The EN and the Croc both have internal gearing for the non-train motor. If you are not motorizing as designed, pull the crown gear from the driving axle to cut out the gear train. With all of the ball joints, the Croc is probably not a good engine for pushing.

Now on to your modified HP, it could be a couple of things. Pushing a locomotive from the tender is unstable by design, so if it can find bad track it will do its best to derail. Getting rid of the friction as per above will reduce the chance that the engine can then use the drag to derail. But you can also try to reproduce the problem at home.
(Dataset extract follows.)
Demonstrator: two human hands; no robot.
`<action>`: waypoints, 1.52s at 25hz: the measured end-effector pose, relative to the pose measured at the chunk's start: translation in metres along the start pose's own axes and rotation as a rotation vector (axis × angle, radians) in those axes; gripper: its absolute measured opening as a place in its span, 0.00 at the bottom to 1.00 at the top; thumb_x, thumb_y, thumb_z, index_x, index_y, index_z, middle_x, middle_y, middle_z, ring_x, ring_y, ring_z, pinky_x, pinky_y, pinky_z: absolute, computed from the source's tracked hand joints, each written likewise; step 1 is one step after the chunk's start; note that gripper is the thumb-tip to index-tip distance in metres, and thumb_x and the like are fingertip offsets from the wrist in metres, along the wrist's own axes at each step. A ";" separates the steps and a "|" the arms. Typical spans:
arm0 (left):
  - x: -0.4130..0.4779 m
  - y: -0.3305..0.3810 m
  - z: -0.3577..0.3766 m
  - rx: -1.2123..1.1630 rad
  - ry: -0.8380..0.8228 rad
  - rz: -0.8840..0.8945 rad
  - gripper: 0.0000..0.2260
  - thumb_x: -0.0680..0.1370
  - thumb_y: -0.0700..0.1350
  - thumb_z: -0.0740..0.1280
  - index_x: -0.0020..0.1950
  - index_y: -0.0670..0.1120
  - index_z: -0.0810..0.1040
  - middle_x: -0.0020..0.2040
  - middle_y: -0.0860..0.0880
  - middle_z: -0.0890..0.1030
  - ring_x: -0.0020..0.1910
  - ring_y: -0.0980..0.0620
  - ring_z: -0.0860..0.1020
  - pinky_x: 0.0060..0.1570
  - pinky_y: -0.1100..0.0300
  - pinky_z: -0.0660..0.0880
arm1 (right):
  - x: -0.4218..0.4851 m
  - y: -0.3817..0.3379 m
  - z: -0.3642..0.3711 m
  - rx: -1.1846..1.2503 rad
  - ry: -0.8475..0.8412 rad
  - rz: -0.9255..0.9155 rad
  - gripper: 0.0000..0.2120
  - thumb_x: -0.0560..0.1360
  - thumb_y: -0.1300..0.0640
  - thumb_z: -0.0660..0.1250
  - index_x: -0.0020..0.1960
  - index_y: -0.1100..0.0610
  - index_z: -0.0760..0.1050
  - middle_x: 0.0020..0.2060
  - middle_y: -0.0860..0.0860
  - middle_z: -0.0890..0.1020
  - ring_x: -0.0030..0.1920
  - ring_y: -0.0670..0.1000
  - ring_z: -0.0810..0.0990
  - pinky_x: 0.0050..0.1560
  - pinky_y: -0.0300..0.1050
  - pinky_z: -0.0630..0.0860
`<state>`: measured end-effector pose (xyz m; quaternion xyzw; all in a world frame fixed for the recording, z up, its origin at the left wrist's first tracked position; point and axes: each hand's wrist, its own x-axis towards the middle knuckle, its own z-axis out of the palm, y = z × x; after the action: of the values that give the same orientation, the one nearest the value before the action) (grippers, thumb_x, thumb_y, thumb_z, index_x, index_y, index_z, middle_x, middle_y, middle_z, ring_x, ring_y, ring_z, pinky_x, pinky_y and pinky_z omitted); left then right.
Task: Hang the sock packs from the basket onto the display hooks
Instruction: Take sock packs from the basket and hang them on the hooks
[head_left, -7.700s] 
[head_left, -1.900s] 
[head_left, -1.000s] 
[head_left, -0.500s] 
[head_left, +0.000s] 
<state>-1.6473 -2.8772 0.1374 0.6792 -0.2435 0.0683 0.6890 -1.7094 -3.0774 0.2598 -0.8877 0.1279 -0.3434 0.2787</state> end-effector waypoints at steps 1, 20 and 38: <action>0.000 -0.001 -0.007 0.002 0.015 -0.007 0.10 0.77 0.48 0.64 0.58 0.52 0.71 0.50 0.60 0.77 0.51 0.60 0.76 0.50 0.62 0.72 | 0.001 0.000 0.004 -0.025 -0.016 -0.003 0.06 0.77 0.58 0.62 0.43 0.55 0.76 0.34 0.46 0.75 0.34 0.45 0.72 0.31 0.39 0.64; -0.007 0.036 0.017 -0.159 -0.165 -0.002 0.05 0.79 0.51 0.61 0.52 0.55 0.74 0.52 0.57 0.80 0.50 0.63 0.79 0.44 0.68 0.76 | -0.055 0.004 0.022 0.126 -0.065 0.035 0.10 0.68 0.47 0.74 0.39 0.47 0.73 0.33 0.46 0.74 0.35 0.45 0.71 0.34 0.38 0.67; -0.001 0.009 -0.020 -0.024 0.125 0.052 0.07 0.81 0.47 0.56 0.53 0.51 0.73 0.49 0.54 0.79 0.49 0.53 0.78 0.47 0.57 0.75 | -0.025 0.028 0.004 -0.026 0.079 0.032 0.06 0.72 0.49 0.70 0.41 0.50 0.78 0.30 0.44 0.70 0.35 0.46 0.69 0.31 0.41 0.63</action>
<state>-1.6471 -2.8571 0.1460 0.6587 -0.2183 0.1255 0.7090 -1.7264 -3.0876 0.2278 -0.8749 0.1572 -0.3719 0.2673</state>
Build the geometry that was problematic at the show (S-curve, diverging switch, etc.) and put it in a small loop, make sure to have 2-6 straights before and after the feature if your show had the feature at the end of a long straight (a diverging switch right after a curve is a common problem for all trains, when possible put 1-2 straight segments between a curve and a switch). With your mini-layout run your train for a good long while to see if it derails at home too. If so, you know you've captured at least part of the problem and you can start looking closer to diagnose.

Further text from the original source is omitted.